> _YOUR ASSIGNMENT_: Two lines in the listing below mark the span: one contains "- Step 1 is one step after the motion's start" and one contains "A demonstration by". Reproduce both of them and everything between, exactly.

> _DATA PROVIDED_:
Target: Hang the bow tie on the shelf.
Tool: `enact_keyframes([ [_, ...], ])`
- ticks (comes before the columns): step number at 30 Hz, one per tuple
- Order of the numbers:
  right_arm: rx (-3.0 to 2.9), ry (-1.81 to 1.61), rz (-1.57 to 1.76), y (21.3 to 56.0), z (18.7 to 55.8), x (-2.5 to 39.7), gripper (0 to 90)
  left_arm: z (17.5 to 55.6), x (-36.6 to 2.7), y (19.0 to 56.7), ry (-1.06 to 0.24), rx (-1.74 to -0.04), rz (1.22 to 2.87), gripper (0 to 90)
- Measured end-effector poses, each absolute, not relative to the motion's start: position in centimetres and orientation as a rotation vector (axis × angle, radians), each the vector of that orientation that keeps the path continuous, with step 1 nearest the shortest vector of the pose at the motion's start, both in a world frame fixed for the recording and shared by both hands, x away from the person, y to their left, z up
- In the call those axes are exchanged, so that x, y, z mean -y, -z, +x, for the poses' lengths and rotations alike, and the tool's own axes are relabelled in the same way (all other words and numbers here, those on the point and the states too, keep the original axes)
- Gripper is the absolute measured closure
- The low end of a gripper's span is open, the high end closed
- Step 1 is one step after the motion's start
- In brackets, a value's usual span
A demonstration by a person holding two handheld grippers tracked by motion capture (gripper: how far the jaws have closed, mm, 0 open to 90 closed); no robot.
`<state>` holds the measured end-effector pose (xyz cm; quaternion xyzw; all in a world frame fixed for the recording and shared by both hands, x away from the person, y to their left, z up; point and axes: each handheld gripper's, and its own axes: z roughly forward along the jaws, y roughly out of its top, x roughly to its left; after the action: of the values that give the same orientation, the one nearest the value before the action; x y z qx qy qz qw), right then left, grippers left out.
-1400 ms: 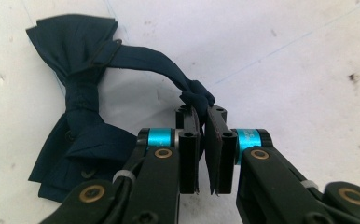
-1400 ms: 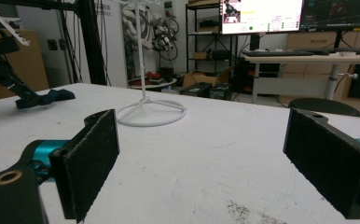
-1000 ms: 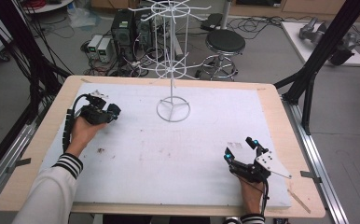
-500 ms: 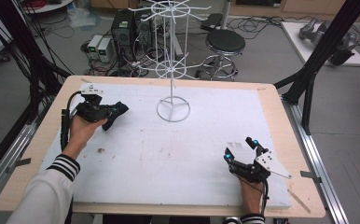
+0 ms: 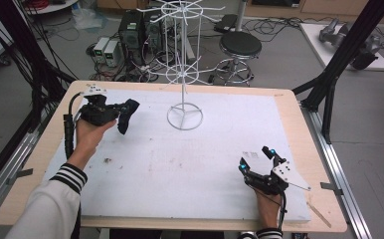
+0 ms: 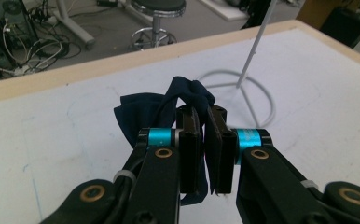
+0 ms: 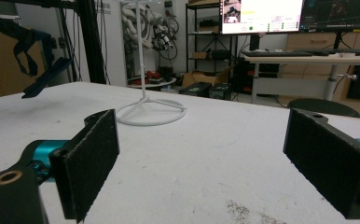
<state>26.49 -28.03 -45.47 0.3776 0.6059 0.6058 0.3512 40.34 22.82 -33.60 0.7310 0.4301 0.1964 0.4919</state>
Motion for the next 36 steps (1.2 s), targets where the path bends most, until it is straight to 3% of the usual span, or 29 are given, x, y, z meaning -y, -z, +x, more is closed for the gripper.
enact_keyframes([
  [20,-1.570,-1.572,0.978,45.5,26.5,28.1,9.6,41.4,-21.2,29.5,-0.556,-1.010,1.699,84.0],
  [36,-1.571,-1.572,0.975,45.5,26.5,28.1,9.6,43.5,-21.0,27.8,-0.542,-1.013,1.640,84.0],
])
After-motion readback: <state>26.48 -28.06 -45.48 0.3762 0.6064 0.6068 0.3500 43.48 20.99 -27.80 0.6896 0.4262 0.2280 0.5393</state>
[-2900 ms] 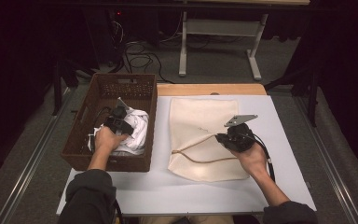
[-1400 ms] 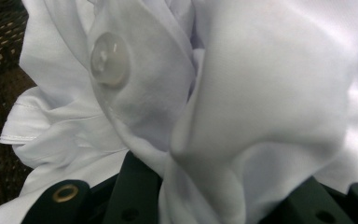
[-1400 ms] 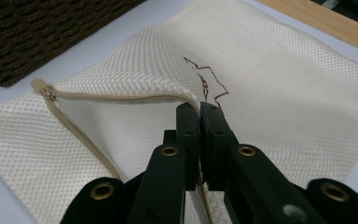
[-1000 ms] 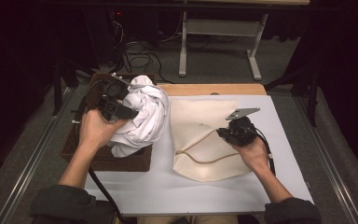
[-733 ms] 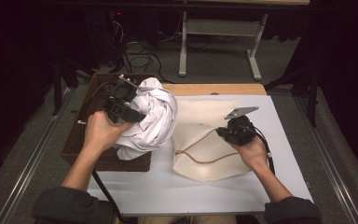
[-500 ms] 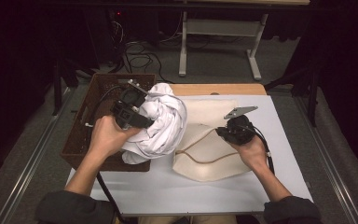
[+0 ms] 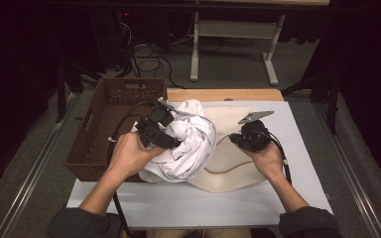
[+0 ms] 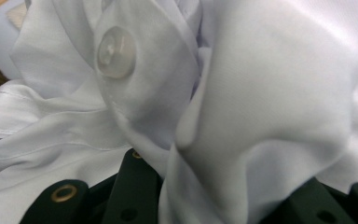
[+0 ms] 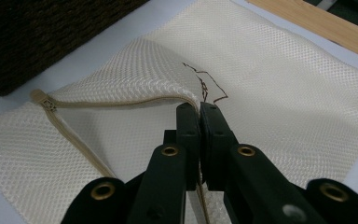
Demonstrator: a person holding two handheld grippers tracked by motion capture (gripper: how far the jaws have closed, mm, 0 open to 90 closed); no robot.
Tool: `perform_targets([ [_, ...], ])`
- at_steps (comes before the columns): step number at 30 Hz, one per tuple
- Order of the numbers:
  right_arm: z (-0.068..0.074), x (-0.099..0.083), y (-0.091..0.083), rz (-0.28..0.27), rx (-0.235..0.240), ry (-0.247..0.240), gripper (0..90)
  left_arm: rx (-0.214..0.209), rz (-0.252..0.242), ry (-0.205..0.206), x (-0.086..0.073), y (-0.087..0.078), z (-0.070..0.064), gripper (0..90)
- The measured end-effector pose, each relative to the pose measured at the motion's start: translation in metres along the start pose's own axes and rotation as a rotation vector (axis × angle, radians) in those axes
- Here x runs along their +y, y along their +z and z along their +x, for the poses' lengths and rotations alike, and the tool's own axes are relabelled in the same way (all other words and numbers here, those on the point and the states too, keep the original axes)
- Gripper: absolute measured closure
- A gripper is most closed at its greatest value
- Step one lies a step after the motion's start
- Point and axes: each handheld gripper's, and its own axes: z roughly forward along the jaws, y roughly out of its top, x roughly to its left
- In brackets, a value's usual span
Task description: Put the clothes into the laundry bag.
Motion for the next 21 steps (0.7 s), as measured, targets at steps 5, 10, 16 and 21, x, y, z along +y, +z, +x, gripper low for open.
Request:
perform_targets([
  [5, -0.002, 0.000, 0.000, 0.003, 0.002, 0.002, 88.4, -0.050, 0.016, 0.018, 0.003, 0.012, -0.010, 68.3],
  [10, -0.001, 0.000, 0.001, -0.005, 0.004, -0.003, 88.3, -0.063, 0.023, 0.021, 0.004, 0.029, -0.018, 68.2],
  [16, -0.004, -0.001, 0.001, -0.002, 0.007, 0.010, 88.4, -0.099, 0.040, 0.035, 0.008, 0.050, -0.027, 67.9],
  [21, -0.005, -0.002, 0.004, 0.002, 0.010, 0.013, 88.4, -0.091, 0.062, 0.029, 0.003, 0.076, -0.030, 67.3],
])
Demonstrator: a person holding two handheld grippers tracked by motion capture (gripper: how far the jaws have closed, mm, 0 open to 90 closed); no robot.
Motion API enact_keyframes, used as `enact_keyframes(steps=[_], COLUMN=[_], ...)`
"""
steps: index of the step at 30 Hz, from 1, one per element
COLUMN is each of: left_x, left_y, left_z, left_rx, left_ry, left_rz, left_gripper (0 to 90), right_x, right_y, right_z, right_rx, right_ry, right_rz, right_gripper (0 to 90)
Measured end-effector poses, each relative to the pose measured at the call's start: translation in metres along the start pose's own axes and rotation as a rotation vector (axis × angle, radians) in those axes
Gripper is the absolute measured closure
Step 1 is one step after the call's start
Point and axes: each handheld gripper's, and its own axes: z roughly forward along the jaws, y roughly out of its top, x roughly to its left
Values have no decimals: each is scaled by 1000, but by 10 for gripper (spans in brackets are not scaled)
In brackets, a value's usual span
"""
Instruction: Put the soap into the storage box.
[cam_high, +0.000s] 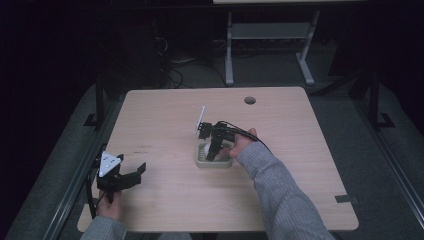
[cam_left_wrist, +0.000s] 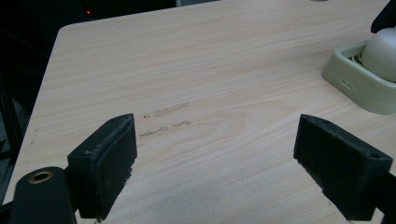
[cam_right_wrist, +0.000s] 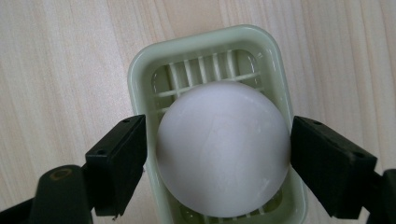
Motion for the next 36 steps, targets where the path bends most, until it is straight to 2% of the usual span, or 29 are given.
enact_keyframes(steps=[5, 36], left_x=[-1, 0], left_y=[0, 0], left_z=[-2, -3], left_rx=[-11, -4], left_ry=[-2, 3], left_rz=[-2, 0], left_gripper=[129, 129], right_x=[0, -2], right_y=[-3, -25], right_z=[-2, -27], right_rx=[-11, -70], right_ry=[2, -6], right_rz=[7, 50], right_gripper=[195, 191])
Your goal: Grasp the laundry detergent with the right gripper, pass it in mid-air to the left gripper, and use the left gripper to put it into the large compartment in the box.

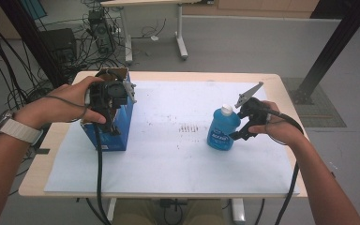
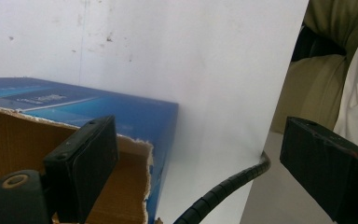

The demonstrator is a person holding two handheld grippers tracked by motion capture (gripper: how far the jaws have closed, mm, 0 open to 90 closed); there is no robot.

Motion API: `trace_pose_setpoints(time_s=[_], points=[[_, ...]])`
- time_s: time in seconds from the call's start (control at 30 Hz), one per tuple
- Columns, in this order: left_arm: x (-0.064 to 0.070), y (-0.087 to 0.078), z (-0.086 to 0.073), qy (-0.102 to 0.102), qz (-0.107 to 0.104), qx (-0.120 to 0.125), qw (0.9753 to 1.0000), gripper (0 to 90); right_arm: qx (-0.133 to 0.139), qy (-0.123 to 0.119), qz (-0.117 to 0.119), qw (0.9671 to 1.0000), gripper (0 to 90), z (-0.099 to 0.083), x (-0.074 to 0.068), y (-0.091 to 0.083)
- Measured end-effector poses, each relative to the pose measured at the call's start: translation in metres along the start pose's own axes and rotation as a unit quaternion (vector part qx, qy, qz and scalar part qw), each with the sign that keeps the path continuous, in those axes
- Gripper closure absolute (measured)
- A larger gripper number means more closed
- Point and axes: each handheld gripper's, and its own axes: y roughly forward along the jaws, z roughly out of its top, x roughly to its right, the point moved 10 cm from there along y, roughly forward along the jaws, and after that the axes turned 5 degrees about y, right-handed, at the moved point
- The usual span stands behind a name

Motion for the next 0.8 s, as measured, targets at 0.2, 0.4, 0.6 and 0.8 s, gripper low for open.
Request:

> _REPLY TO THE EXERCISE_:
- Step 1 is one step after the motion's start
- In brackets, a value's usual span
A demonstration by a person holding two handheld grippers tracked by motion capture (gripper: how far the jaws have closed, mm, 0 open to 90 closed); no robot.

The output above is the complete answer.